Chemical conversion coatings, particularly chromate conversion coatings, have found
widespread military and commercial applications. Of particular interest to NASA would be
the use of chemical conversion coatings on aircraft aluminum alloys and aluminum access
structure and ground support equipment, because of their excellent corrosion resistance and
their ability to serve as an effective base for paint. Conventional baths used to develop this
coating contain chromates (hexavalent chromium), and it is the residual chromates in the
coating that are largely responsible for the high degree of corrosion inhibition observed.
However, chromates are highly toxic and their presence in wastewater effluents is severely
restricted. Thus, it is highly desirable to develop an alternative coating process for
aluminum and its alloys utilizing non-toxic chemicals. The key to the proposed project is
the use of Advanced Oxidation Processes (AOPs) to promote the oxidation of low valence
molybdenum to hexavalent molybdenum in a post-treatment stage and, hence, enhance the
formation of protective oxide films on aluminum or aluminum alloys. The proposed
procedure is simple and environmentally benign.

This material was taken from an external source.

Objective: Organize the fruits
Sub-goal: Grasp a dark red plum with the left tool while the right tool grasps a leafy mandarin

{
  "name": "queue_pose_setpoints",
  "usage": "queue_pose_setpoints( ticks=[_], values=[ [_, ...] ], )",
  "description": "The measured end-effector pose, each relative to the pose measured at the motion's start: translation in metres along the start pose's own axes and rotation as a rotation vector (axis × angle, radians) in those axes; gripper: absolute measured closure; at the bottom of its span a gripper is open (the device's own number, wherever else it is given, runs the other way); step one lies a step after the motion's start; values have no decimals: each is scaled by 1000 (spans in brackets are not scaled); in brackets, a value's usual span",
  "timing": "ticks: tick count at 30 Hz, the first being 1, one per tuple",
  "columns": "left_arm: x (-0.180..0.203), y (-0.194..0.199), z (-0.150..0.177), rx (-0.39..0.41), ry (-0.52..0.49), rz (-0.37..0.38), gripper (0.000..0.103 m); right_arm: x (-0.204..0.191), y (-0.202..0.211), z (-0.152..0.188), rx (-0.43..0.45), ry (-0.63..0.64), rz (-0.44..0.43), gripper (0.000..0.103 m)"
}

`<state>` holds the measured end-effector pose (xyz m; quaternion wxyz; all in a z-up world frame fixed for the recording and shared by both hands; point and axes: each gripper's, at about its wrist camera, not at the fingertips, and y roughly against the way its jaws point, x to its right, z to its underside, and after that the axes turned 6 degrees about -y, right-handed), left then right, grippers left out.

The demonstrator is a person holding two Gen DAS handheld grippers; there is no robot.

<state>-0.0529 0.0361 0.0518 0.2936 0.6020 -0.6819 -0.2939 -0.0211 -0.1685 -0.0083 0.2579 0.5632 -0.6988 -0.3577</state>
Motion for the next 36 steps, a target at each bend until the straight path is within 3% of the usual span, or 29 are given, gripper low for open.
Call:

Potential Commercial Applications:
The anticipated benefit of this project is a viable alternative to the polluting conventional
chromate conversion process used for a multitude of military and commercial end items.
The molybdate (hexavalent molybdenum) process could eventually replace conventional
chromate conversion coatings for commercial applications which is a multi-million dollar
business. Developed technology will also be beneficial with respect to the environment and
Name and Address of Offeror:
7610 Eastmark Drive, Suite 105
College Station, Texas 77840
Small Business Innovation Research Program (SBIR) &
Small Business Technology Transfer Program (STTR) Programs
Electronic Management System (EMS)
National Aeronautics and Space Administration (NASA)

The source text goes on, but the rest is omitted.